Se calzó de nuevo los zapatos, recogió su bolso y salió de la habitación. Mientras bajaba en el ascensor apretó el sobre contra su pecho, sonriéndose. No correría riesgos. Los originales se encontraban en la caja de seguridad que tenía en su banco de Boston, y había traído consigo una copia impresa y otra en disquete para usarla en su ordenador portátil. «¡Oh, papá, lo haré! ¡Te sentirás orgullosa de mí!», exclamó para sus adentros. La vista empezó a nublársele por las lágrimas. Iba a hacer realidad lo que había estado planeando durante tanto tiempo, e iba a hacerlo allí, en Kenia. Sentía una extraña mezcla de gozo y de tristeza.

Nick no se pondría nada contento cuando le informara de que pretendía quedarse en el país. Se mostraba muy protector hacia ella, y eso estaba bien, pero tenía ya veintisiete años y sabía lo que quería hacer. Ni Melanie ni él necesitarían preocuparse por ella nunca más. Se las arreglaría perfectamente.

Se abrieron las puertas del ascensor y salió al enorme vestíbulo decorado con arañas de cristal y enormes palmeras. Todo muy cómodo y muy lujoso. Al día siguiente, sin embargo, estaría conduciendo por el interior de Kenia, contemplando los cultivos de té y café en las verdes colinas, la agostada sabana, las ágiles gacelas… Le hervía la sangre de expectación. Apenas podía esperar. Una vez guardado el sobre en la consigna, regresó a su habitación para darse una rápida ducha. Envuelta en un cómodo albornoz, se tumbó en la cama para dormirse casi de inmediato.

Tuvo un sueño agitado. Soñó que volvía a Kanguli y que la casa estaba vacía. Todas las cabañas se hallaban desiertas y no había nadie por ninguna parte. Llamó en vano a su padre, y de repente Rand apareció como de la nada y se plantó frente a ella, mirándola con sus fríos ojos, en silencio. Era tan horrible que no pudo soportarlo y estalló en sollozos. «¡No me mires así! ¿Por qué me miras de esa forma?» gritaba. Pero él se limitaba a arquear una ceja con gesto sardónico, sin responder. «¡Quiero saber dónde está mi padre! ¡Tengo que decirle algo!», chillaba.

«Tu padre está muerto», le respondía por fin él. «Y tú no puedes quedarte aquí. No tiene ningún sentido que estés aquí». Luego oyó el sonido de unos tambores procedentes del pueblo, y de pronto se despertó. Pero no. El sonido que la había despertado no era el de los tambores, sino el de los golpes que estaba dando Nick en la puerta que comunicaba las dos habitaciones.

—¿Shanna? ¿Estás despierta?

Estremeciéndose, se abrazó.

—Sí, sí —miró el reloj de la mesilla. Disponía de cuarenta minutos—. Ahora mismo me visto.

Se puso un sencillo vestido de seda, de color azul cobalto. Le sentaba muy bien y era discretamente sexy. Mientras se miraba en el espejo, la imagen de Rand asaltó su mente y un leve estremecimiento de aprensión le recorrió la espalda. Con mayor energía de la necesaria, empezó a cepillarse el cabello. No iba a consentir que aquel hombre le amargara la vida. Pretendía disfrutar a fondo de aquella velada. Si no le caía bien, eso era problema de él, no suyo. Se dejó la melena suelta y se puso unos largos pendientes. Después de calzarse los zapatos de tacón alto, volvió a mirarse en el espejo, sonriente.

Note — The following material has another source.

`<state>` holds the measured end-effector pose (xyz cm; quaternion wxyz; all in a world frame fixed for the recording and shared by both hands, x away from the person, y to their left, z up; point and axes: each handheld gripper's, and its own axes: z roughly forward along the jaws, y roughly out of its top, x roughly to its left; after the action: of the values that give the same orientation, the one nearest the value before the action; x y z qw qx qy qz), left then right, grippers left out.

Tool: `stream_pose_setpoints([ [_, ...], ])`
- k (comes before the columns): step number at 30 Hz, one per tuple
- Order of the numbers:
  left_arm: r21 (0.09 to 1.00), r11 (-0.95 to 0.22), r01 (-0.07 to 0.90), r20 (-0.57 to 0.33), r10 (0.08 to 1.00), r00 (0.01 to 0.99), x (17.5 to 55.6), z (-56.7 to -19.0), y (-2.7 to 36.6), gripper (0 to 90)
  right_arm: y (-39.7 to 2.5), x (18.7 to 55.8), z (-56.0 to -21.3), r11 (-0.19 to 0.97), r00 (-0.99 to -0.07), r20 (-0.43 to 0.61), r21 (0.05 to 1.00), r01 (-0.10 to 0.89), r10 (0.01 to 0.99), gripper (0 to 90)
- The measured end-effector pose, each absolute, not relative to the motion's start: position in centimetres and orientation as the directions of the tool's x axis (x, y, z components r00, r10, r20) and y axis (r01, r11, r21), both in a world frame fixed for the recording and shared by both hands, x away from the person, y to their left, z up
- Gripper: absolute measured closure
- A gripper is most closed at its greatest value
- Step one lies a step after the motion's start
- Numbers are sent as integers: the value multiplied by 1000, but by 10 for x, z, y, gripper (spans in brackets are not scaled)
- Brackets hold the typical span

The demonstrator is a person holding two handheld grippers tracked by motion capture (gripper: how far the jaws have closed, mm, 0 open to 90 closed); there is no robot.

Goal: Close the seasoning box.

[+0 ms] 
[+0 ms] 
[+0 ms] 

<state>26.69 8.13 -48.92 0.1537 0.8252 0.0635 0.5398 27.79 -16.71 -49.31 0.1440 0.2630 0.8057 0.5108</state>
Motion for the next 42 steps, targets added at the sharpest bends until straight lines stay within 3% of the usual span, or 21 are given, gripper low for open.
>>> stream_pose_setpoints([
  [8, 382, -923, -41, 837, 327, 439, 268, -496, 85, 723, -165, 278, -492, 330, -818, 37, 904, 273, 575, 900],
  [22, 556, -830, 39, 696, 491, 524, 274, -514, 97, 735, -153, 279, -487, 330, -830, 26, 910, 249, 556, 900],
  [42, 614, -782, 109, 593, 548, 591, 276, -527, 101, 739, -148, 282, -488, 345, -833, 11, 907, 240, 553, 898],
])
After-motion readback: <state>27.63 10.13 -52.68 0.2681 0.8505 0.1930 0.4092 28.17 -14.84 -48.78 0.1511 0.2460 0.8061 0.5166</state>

—Adelante, chica —pronunció en voz alta, y en aquel preciso instante llamaron a la puerta interior.

Nick ya estaba preparado.

—Bellísima —comentó al verla, sonriendo.

—Gracias —murmuró, devolviéndole la sonrisa. Secretamente tenía que admitir que se alegraba de no verse obligada a enfrentarse nuevamente con Rand… a solas. Cuando lo vio entrar en el vestíbulo del hotel, justo cuando Nick y ella salían del ascensor, se quedó sin habla. Estaba devastadoramente guapo con su chaqueta de un blanco inmaculado y sus pantalones oscuros. Intentó conservar la calma mientras se dirigían a su encuentro. Y le lanzó una radiante sonrisa que no pareció hacer mella alguna en su implacable expresión.